Instinctive, selon l’humeur. Faire une valise m’apparaît comme un vrai casse-tête. Je ne sais pas dans quel état d’esprit je serai. Alors c’est toujours trop ou pas assez. Je n’ai jamais été à la mode. À 13 ans, je m’habillais dans un esprit « seventies » à partir de fripes chinées ici ou là. Aujourd’hui, c’est un mélange à la fois de styles et surtout de neuf avec ce qui a vécu. J’aime quand les vêtements racontent une histoire. Je peux par exemple porter un costume sur mesure très élégant avec une veste de para suisse multi-poches. J’aime le décalage et la couleur.
Côté pantalon ?
Sur la photo, je porte un chino japonais inspiré des « fatigue pants », les pantalons de repos de l’armée américaine. Sinon,
je collectionne les jeans, les 501 datant des années 70 à fin 80. Je les chine aussi bien sur Vinted que dans des friperies en province, en Angleterre ou en Allemagne.

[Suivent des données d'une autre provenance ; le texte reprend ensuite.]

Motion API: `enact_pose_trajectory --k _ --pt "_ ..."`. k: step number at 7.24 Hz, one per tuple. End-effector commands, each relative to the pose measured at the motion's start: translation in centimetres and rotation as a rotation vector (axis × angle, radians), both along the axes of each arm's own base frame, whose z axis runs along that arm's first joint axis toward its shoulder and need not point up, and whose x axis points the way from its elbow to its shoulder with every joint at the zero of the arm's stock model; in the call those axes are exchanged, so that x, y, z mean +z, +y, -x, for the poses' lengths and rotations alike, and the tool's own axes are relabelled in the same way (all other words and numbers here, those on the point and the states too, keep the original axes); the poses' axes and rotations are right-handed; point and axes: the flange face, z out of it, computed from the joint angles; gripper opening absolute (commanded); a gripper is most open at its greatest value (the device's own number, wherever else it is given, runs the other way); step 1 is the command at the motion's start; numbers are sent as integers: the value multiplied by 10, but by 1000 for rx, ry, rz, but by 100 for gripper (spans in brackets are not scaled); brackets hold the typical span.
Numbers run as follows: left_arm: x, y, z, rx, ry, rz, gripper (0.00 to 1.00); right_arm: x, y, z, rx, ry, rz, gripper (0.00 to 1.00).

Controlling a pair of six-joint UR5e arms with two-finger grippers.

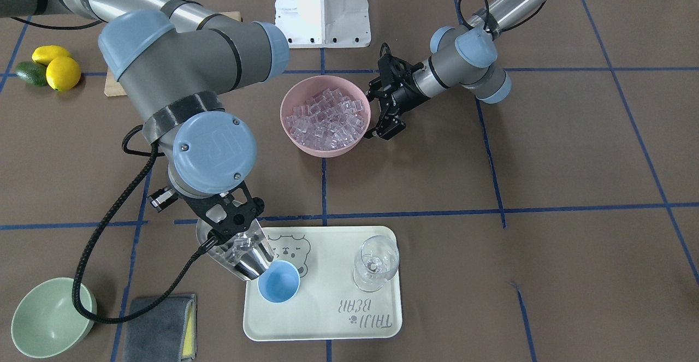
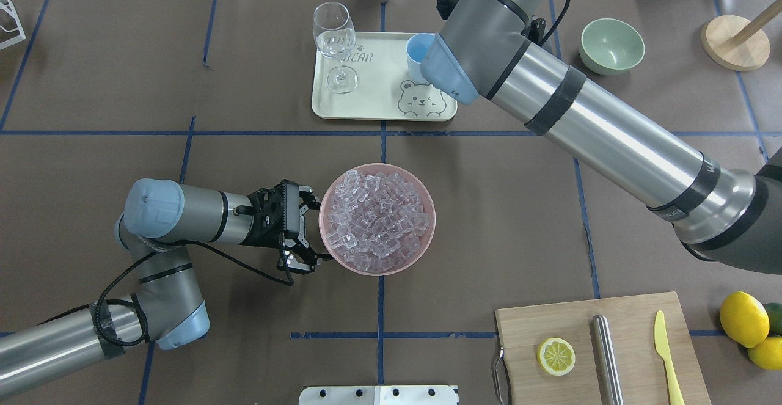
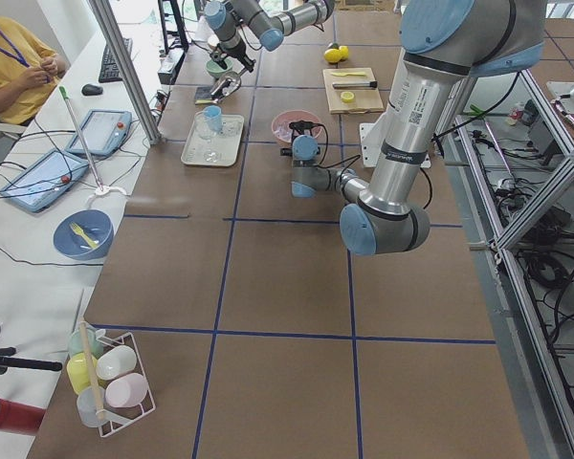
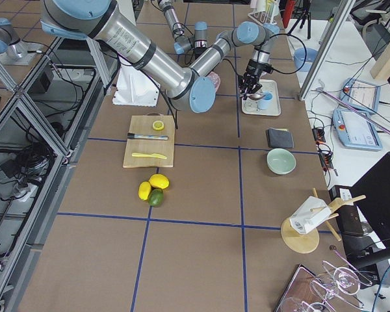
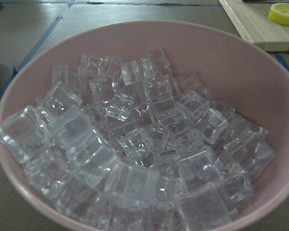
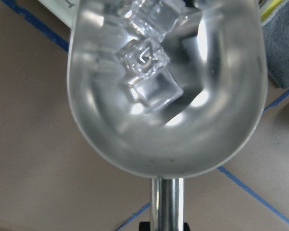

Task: Put ice in cup with scoop
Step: 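Carry the ice-filled scoop to the light-blue cup with the right gripper, then tilt the scoop to pour ice into the light-blue cup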

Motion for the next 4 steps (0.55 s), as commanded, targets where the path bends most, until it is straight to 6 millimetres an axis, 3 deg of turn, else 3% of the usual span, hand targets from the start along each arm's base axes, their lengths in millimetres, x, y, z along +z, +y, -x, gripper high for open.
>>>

Je m’attarde sur le numéro des boutons, les liserés, la typo du logo, etc., autant de détails qui indiquent les années et le lieu de production.
Jamais en costume ?
Si au contraire. Et pas forcément pour une occasion particulière. J’aime en été les laines froides, le seersucker ou le lin. L’hiver,
les flanelles et le cachemire. Je mixe le costume avec une chemise en jean, un tee-shirt, un bandana… Dans tous les cas, ce dernier
sera, comme tout le reste de mon dressing, confortable. C’est essentiel pour moi sinon je ne suis pas bien mentalement. J’aime les tenues fluides mais dans un cadre.
Votre obsession ?
Le denim et les vêtements militaires. Je passe un temps fou à dénicher des pièces uniques. Cette quête me permet de rencontrer beaucoup de passionnés, attachés comme moi à l’amour des matières et aux détails. Une précision que je retrouve dans mon métier.
Et sinon ?
Je collectionne également les vestes en jean… Ma plus belle pièce est une « Trucker Type II » datant des années 50. Elle appartenait à mon oncle. Elle est en lambeaux mais parfaite avec sa coupe « boxy ». J’ai été arrêté plusieurs fois dans la rue avec elle sur le dos. J’aime aussi beaucoup les « starter jackets » vintage bien sûr. Ce sont les vestes de baseball américaines des années 90, celles de mon adolescence. Je ne pouvais pas me les payer à l’époque… Aujourd’hui, j’ai pris ma revanche, je pourrais en faire une exposition.
À votre poignet ?
J’aime les montres vintage, celles de chez Longines, Baume & Mercier, Universal Genève ou bien les montres de femmes signées Jaeger-LeCoultre.
Aux pieds ?
Vaste question. Je porte des souliers classiques – une soixantaine de paires, du derby Alden en cordovan aux mocassins Weston en passannt par des bottines Caulaincourt. Mais, aussi des sneakers, beaucoup de sneakers… Une cinquantaine de paires, Nike principalement (Air Force One, Vandal, Agassi, etc.). Là aussi, je ne sais plus où les mettre. Et je les porte toutes ! Mais ce que j’aime par-dessus tout, ce sont les bottes ! Les santiags mexicaines avec le talon biseauté et les chevilles de montage en citronnier, les Gardiane en peau naturelle et bien sûr les bottes Harley. Mon côté rock’n’roll sans doute !
Le style, un héritage ?
J’ai cinq armoires… là où la plupart des gens en ont qu’une voire une et demie ! Je passe beaucoup de temps à ranger, à organiser car je garde tout. Je me rappelle qu’adolescent, j’ai adoré me plonger dans la garde-robe de mon père et lui emprunter des vêtements. J’imagine que cela sera pareil avec mon fils. Il n’a que 13 ans mais commence déjà à me piquer mes pantalons Carhartt, ceux que je portais dans les années 90.